● Task brief:
Up to and including the line with "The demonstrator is", please reproduce the lines below exactly, beginning with the first.

● Exercise data:
=== Section Start ===
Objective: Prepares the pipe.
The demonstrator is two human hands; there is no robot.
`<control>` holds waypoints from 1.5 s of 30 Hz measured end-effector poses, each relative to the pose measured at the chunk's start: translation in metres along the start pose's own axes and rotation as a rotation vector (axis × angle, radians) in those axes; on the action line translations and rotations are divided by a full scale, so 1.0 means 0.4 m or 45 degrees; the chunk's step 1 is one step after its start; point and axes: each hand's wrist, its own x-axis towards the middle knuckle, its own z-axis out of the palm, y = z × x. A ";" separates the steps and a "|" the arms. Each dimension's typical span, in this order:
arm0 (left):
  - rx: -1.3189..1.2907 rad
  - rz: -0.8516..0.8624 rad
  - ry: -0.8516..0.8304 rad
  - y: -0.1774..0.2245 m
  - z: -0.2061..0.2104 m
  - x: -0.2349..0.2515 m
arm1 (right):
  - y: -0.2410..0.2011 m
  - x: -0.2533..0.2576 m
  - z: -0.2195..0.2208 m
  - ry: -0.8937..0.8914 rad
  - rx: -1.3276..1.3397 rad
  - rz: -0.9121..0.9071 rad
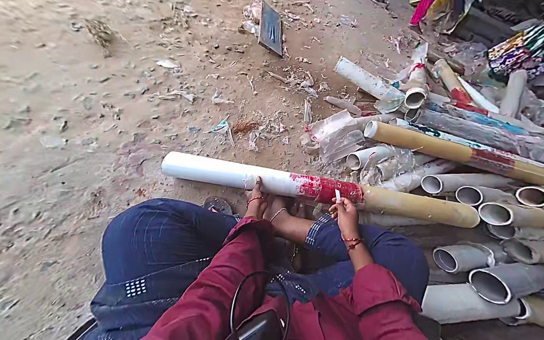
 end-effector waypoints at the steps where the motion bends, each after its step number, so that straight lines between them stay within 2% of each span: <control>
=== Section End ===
● Task output:
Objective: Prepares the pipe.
The demonstrator is two human hands; there is no robot.

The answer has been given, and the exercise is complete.